# ISOT HTTP Botnet Dataset

There are 2 different datasets: a botnet dataset consisting of malicious DNS traffic generated by
different botnets, and a benign dataset consisting of DNS traffic generated by different known
software applications.

### Malicious Botnet DNS Traffic
The botnet dataset contains full DNS packets of 9 exploit kits that were collected in a virtual
environment. One of the bots ( Atom )* did not generate traffic because
it detects virtual machines. Each bot was deployed in a Windows XP virtual machine that ran for
several days. The virtual environment was fully monitored from DNS server to the router. We
configured and deployed an authoritative DNS server (in the lab) **ns1.botnet.isot**. with IP
**192.168.50.88**. We configured each bot to specifically communicate with a command and
control (C&C) server that we setup. For example, for the Zeus botnet, we setup a C&C server
named zeus.botnet.isot.

List of botnets and their VMs, where the following naming convention is used
{**Exploit_kit_name**}.botnet.isot:
```
192.168.50.14 zyklon.botnet.isot
192.168.50.15 blue.botnet.isot
192.168.50.16 liphyra.botnet.isot
192.168.50.17 gaudox.botnet.isot gdox.botnet.isot dox.botnet.isot **
192.168.50.18 blackout.botnet.isot
192.168.50.30 citadel.botnet.isot ***
192.168.50.31 citadel.botnet.isot ***
192.168.50.32 be.botnet.isot black energy
192.168.50.34 zeus.botnet.isot
```

**Notes:**

\* We have also deployed ATOM exploit kit, which is the third generation of Zeus, but we did not
see any traffic going as we expected that it detects that it is running under a virtual machine.
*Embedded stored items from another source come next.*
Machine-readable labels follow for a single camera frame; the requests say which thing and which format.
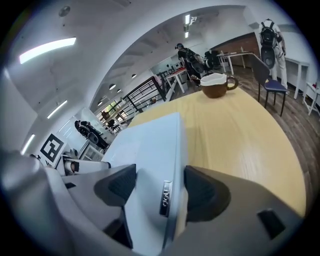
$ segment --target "black railing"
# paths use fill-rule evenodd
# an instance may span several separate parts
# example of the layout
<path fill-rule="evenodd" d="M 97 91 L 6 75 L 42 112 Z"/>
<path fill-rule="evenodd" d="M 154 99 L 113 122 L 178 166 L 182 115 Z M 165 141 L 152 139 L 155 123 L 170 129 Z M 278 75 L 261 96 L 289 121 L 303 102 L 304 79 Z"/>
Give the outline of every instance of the black railing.
<path fill-rule="evenodd" d="M 157 101 L 163 100 L 165 102 L 167 100 L 166 94 L 169 90 L 168 88 L 170 89 L 170 86 L 166 79 L 165 81 L 162 79 L 162 85 L 160 86 L 154 76 L 148 78 L 146 81 L 142 82 L 140 85 L 138 85 L 136 88 L 134 88 L 126 96 L 123 97 L 123 100 L 129 103 L 126 107 L 124 107 L 121 110 L 120 117 L 123 114 L 129 117 L 130 115 L 134 114 L 137 111 L 141 113 L 143 112 L 143 109 L 149 107 L 150 105 L 154 104 Z M 158 98 L 158 99 L 156 101 L 152 100 L 151 102 L 149 102 L 151 99 L 154 99 L 154 98 Z M 116 111 L 118 108 L 117 106 L 120 104 L 120 102 L 121 100 L 117 102 L 114 106 L 112 106 L 109 112 L 112 110 Z"/>

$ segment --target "black chair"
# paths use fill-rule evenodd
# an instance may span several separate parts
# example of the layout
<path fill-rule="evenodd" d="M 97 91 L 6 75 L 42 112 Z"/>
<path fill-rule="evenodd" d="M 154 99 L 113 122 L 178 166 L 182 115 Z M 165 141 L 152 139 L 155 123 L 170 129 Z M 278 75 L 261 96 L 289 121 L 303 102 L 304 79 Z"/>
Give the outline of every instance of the black chair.
<path fill-rule="evenodd" d="M 266 90 L 264 108 L 267 108 L 269 93 L 274 93 L 273 105 L 276 104 L 277 93 L 283 94 L 283 101 L 282 101 L 281 114 L 280 114 L 280 116 L 282 116 L 282 113 L 285 107 L 287 89 L 277 80 L 268 79 L 270 70 L 268 66 L 261 61 L 261 59 L 259 59 L 254 54 L 249 54 L 249 58 L 250 58 L 254 77 L 259 83 L 258 102 L 260 102 L 260 86 L 263 86 Z"/>

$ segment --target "light wood tabletop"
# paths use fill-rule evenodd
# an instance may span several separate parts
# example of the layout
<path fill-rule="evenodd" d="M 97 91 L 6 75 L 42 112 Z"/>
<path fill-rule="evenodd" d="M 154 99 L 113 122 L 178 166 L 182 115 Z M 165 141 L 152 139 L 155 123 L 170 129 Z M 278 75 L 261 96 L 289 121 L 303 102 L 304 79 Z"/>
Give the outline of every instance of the light wood tabletop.
<path fill-rule="evenodd" d="M 138 114 L 129 127 L 174 112 L 184 120 L 189 165 L 256 182 L 305 215 L 305 182 L 296 153 L 254 98 L 240 88 L 216 99 L 199 91 Z"/>
** dox, gdox, gaudox, all are refereeing to the same exploit kit “Gaudox”. We wrote three zone
files dox, gdox, gaudox because at least three C&C channels were required to deploy the
botnet. We used slightly different naming because we want to track how communication flows
between the channels

*** citadel bot was installed twice in two different machine to check that it shows the same
behaviour on different machines.

### Application DNS Dataset
The ISOT application dataset was collected from individual known (benign/normal) applications
to profile their DNS behaviour. This allowed us to passively classify DNS traffic and
differentiate malicious traffic vs. normal traffic. The data was collected in a virtual environment. Each individual software application was installed on a virtual machine that
was running windows 7. The DNS resolver of each machine was pointed to our DNS server
**192.168.50.88**. The collected data is considered normal traffic since its coming from known
applications.

List of applications and their VMs:
```
192.168.50.19 dropbox.com Dropbox
192.168.50.50 Avast
192.168.50.51 Adobe Reader
192.168.50.52 Adobe Software Suite
192.168.50.54 Chrome
192.168.50.55 Firefox
192.168.50.56 Malwarebyte
192.168.50.57 WPS office
192.168.50.58 Windows update
192.168.50.59 utorrent.com bittorrent.com
192.168.50.60 fosshub.com audacity
192.168.50.61 Bytefence-com
192.168.50.63 Thunderbird Mozila
192.168.50.64 Avast
192.168.50.65 Skype
192.168.50.66 Facebook massager
192.168.50.67 CCleaner
192.168.50.68 Win update
192.168.50.69 Hitmanpro.com
-> background data from windows
> time.windows.com
> time.microsoft.akadns.net
> dns.msftncsi.com
```

#### Timeline
The data was collected over the following period:
- Start: 2017-06-14
- End: 2017-06-21 18:31

See:
- https://www.uvic.ca/ecs/ece/isot/assets/docs/ISOT%20HTTP%20Botnet%20Dataset.pdf

In [None]:
#import sys
#!{sys.executable} -m pip install pandas pyshark

In [None]:
import glob
import nest_asyncio
nest_asyncio.apply()
import numpy as np
import re
from tqdm import tqdm

import pandas as pd
import pyshark
from pyshark.capture.capture import TSharkCrashException

In [None]:
EDGES_COLUMNS = ["ip_source", "ip_destination", "port_source", "port_destination", "length"]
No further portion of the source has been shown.